## GIVEN DATA

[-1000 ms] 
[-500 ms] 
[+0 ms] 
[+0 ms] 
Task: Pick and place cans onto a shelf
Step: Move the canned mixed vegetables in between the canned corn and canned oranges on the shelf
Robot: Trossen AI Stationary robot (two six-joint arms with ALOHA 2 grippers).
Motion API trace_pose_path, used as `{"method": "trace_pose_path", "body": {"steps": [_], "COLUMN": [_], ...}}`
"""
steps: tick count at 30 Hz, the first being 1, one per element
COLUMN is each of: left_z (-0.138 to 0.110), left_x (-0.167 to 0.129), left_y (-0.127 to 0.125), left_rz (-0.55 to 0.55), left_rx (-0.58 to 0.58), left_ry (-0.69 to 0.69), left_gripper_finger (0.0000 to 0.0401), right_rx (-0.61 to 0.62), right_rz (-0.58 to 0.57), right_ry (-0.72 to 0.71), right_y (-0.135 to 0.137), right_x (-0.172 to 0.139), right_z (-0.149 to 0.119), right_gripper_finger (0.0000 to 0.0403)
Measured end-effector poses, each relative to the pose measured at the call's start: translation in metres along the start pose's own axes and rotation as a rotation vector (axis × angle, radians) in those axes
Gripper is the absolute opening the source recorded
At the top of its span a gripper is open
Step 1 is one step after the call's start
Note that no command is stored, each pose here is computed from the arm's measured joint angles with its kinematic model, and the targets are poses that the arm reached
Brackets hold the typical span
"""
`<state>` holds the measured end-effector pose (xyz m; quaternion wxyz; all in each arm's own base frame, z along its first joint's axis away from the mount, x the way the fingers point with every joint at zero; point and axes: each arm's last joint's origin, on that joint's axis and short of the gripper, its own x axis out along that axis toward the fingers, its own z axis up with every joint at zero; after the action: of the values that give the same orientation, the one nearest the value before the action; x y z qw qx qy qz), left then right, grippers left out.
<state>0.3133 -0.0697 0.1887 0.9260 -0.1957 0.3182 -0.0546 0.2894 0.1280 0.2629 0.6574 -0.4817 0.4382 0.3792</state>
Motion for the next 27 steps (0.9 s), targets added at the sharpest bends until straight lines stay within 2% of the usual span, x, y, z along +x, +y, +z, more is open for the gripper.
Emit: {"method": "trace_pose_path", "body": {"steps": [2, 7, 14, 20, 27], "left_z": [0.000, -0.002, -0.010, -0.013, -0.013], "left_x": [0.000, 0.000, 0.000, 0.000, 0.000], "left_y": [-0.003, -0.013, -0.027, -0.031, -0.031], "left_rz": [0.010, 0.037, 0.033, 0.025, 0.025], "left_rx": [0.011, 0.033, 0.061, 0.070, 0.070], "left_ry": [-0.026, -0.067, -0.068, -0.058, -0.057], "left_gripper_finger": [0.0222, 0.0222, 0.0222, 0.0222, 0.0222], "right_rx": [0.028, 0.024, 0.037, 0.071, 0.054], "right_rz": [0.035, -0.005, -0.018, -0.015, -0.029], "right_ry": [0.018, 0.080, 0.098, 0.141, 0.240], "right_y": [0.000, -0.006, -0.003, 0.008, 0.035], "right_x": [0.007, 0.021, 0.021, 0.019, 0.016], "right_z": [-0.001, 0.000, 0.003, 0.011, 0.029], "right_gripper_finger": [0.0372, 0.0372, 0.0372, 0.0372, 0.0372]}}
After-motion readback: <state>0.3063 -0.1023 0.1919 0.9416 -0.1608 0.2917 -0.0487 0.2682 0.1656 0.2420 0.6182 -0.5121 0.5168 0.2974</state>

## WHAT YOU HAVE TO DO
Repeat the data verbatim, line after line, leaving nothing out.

## EXERCISE OUTPUT
[-1000 ms] 
[-500 ms] 
[+0 ms] 
[+0 ms] 
Task: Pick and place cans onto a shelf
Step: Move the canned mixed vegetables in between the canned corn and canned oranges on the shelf
Robot: Trossen AI Stationary robot (two six-joint arms with ALOHA 2 grippers).
Motion API trace_pose_path, used as `{"method": "trace_pose_path", "body": {"steps": [_], "COLUMN": [_], ...}}`
"""
steps: tick count at 30 Hz, the first being 1, one per element
COLUMN is each of: left_z (-0.138 to 0.110), left_x (-0.167 to 0.129), left_y (-0.127 to 0.125), left_rz (-0.55 to 0.55), left_rx (-0.58 to 0.58), left_ry (-0.69 to 0.69), left_gripper_finger (0.0000 to 0.0401), right_rx (-0.61 to 0.62), right_rz (-0.58 to 0.57), right_ry (-0.72 to 0.71), right_y (-0.135 to 0.137), right_x (-0.172 to 0.139), right_z (-0.149 to 0.119), right_gripper_finger (0.0000 to 0.0403)
Measured end-effector poses, each relative to the pose measured at the call's start: translation in metres along the start pose's own axes and rotation as a rotation vector (axis × angle, radians) in those axes
Gripper is the absolute opening the source recorded
At the top of its span a gripper is open
Step 1 is one step after the call's start
Note that no command is stored, each pose here is computed from the arm's measured joint angles with its kinematic model, and the targets are poses that the arm reached
Brackets hold the typical span
"""
`<state>` holds the measured end-effector pose (xyz m; quaternion wxyz; all in each arm's own base frame, z along its first joint's axis away from the mount, x the way the fingers point with every joint at zero; point and axes: each arm's last joint's origin, on that joint's axis and short of the gripper, its own x axis out along that axis toward the fingers, its own z axis up with every joint at zero; after the action: of the values that give the same orientation, the one nearest the value before the action; x y z qw qx qy qz), left then right, grippers left out.
<state>0.3133 -0.0697 0.1887 0.9260 -0.1957 0.3182 -0.0546 0.2894 0.1280 0.2629 0.6574 -0.4817 0.4382 0.3792</state>
Motion for the next 27 steps (0.9 s), targets added at the sharpest bends until straight lines stay within 2% of the usual span, x, y, z along +x, +y, +z, more is open for the gripper.
Emit: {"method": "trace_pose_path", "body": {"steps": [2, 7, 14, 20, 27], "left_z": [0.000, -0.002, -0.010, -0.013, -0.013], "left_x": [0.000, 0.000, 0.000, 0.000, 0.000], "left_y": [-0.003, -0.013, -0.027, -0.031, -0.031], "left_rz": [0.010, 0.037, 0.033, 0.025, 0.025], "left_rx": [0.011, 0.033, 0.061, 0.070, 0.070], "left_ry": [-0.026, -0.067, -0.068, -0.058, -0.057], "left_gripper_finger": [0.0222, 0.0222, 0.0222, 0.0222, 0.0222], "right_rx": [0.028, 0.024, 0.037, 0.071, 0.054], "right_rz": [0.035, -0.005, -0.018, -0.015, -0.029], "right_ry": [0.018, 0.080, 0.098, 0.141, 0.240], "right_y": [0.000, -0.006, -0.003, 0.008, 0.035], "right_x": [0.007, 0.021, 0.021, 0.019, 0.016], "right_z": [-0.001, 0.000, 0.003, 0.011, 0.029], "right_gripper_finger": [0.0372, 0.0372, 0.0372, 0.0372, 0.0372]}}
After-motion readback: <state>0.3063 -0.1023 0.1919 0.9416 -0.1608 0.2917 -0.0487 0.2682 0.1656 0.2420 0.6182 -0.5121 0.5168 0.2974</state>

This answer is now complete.